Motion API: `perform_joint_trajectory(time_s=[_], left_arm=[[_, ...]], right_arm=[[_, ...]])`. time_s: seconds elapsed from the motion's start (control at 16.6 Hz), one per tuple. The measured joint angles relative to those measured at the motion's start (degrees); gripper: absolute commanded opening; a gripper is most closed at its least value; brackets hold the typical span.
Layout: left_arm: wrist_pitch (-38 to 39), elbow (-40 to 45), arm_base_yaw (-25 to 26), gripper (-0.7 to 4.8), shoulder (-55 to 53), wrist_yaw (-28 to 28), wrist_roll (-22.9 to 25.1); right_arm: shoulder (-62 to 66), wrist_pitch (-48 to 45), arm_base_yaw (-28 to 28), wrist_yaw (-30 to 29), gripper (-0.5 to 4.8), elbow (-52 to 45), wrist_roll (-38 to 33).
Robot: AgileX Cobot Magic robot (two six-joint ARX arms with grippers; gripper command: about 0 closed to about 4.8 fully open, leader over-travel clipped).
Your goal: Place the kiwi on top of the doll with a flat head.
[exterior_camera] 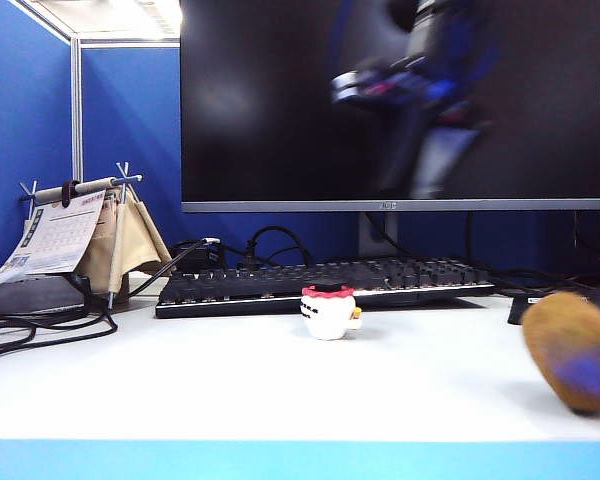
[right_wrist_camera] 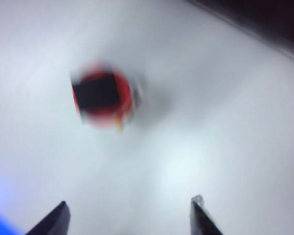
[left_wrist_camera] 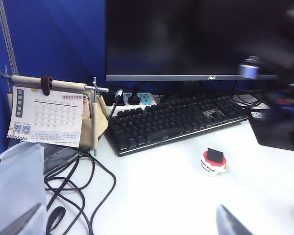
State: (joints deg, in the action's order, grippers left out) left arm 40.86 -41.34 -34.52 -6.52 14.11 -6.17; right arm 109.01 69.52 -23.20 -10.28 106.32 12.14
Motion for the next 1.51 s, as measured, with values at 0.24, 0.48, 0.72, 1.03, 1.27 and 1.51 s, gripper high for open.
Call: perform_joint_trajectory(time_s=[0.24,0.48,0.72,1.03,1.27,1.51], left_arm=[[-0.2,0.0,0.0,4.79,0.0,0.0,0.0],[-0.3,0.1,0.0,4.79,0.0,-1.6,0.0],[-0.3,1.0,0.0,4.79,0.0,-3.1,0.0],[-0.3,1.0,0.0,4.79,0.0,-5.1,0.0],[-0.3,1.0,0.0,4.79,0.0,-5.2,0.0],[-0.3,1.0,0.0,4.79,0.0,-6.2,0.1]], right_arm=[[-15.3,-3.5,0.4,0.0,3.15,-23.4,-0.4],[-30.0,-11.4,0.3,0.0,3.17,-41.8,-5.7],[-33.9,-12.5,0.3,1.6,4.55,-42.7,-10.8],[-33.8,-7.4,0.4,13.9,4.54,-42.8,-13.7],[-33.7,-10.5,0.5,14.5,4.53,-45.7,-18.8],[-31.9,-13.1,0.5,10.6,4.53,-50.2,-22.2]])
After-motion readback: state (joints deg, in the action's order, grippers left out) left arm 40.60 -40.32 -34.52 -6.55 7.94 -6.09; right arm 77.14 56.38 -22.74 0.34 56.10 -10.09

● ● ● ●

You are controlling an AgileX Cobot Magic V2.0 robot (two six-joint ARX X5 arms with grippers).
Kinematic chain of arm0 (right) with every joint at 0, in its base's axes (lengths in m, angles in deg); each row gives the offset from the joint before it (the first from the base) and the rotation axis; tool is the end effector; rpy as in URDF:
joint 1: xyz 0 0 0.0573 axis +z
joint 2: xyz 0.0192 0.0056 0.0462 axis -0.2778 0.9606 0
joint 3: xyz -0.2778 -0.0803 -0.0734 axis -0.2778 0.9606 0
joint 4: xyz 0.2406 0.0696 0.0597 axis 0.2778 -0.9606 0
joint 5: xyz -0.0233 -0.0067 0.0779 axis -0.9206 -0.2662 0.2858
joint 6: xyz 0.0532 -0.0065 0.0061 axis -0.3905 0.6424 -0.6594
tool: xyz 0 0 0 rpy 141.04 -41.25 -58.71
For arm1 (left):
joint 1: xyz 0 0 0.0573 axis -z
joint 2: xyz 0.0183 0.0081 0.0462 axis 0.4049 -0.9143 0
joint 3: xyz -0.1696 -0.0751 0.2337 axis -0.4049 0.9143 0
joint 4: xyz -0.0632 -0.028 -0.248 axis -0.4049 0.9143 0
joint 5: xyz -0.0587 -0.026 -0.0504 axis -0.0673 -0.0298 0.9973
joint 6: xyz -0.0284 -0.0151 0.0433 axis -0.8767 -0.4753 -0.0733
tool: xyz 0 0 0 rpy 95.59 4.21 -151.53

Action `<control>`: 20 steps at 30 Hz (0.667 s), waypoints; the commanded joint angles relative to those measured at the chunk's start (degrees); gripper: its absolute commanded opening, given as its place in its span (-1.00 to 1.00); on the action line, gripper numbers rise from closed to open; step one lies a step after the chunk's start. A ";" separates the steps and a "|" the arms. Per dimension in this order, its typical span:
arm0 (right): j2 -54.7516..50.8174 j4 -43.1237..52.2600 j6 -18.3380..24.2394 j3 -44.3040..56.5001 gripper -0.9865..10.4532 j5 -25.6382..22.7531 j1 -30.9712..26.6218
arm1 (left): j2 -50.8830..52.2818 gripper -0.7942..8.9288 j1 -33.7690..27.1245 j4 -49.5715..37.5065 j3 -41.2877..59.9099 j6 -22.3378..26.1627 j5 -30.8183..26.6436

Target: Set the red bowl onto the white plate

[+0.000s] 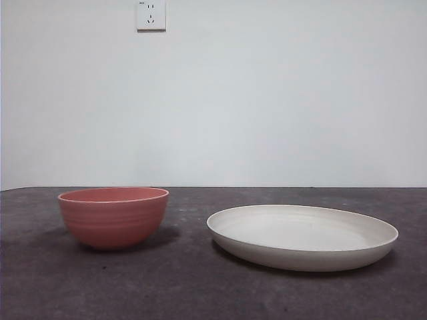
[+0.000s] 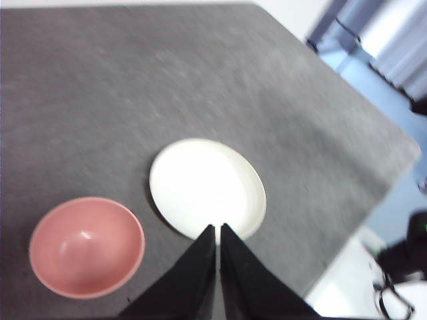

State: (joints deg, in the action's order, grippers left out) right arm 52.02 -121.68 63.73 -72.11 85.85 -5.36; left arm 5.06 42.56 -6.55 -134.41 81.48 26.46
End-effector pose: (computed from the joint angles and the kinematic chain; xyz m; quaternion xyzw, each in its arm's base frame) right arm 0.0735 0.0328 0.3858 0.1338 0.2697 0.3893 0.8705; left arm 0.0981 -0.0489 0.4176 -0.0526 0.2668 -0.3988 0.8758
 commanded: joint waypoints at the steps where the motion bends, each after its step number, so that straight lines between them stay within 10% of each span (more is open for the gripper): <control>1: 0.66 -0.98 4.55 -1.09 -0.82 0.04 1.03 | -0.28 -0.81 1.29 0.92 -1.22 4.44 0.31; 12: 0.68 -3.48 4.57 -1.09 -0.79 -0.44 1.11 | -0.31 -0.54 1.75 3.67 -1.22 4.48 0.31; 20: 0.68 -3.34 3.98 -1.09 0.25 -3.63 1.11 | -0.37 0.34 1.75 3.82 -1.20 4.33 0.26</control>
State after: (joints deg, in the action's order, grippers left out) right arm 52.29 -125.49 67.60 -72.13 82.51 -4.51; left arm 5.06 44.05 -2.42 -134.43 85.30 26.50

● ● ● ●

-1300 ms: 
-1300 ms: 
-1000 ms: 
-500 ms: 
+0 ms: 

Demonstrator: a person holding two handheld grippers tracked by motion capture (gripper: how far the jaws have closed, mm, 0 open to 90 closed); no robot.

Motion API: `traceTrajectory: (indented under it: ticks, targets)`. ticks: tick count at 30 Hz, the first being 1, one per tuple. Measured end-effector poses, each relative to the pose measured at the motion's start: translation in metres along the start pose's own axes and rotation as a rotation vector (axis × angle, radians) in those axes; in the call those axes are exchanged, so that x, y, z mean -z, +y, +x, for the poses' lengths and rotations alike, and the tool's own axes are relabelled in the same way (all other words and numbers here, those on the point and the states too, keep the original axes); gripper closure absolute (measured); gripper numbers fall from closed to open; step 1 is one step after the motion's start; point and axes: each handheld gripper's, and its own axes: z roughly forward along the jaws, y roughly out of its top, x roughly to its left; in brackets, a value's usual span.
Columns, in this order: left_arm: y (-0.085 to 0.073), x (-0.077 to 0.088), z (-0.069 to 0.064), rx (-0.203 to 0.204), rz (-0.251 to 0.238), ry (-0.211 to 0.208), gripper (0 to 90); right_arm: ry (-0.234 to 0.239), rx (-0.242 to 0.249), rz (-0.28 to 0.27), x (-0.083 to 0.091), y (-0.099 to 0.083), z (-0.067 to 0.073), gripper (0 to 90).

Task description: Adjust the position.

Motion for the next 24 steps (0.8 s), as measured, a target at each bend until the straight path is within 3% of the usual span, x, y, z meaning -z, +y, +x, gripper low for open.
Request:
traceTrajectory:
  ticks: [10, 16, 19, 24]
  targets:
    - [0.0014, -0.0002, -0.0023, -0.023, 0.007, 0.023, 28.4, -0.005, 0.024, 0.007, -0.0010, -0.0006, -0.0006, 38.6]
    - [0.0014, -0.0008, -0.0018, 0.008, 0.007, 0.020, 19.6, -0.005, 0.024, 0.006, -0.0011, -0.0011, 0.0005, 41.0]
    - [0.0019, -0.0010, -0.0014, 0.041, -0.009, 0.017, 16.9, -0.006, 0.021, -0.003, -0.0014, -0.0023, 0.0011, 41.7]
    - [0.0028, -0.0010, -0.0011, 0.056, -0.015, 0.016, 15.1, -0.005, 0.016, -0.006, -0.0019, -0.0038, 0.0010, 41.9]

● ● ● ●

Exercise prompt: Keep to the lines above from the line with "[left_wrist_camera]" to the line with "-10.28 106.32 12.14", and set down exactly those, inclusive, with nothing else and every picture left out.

Reply to the task:
[left_wrist_camera] 
State: (joints deg, in the action's order, grippers left out) left arm 40.86 -41.34 -34.52 -6.52 14.11 -6.17; right arm 109.01 69.52 -23.20 -10.28 106.32 12.14

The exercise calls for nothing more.